EXERCISE BRIEF: In the material below, find all lines with the string "grey" and copy them.

# # # # # # #

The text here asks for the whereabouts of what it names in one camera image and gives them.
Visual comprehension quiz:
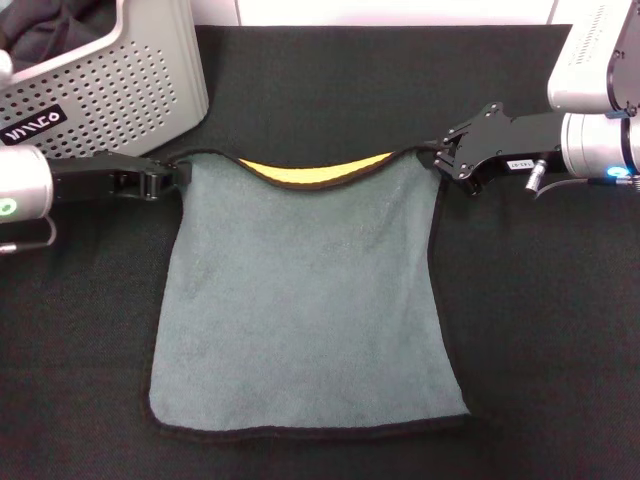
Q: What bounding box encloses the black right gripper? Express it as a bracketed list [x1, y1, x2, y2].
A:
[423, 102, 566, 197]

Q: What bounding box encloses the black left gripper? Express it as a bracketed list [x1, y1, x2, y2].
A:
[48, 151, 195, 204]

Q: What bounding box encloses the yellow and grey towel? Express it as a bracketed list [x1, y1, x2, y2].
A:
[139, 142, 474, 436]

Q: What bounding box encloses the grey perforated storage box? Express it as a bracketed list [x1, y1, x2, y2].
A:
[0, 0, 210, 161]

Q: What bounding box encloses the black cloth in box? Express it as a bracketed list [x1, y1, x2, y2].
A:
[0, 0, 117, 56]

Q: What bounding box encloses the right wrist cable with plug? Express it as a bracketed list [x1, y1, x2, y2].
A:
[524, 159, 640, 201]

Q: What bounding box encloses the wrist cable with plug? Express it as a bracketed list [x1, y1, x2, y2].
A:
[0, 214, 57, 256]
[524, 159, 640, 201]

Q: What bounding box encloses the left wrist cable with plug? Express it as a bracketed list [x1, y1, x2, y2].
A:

# # # # # # #

EXERCISE SOLUTION:
Q: What bounding box encloses the yellow and grey towel? Express it as a bracketed list [x1, y1, x2, y2].
Q: What bounding box encloses the grey perforated storage box? Express it as a bracketed list [x1, y1, x2, y2].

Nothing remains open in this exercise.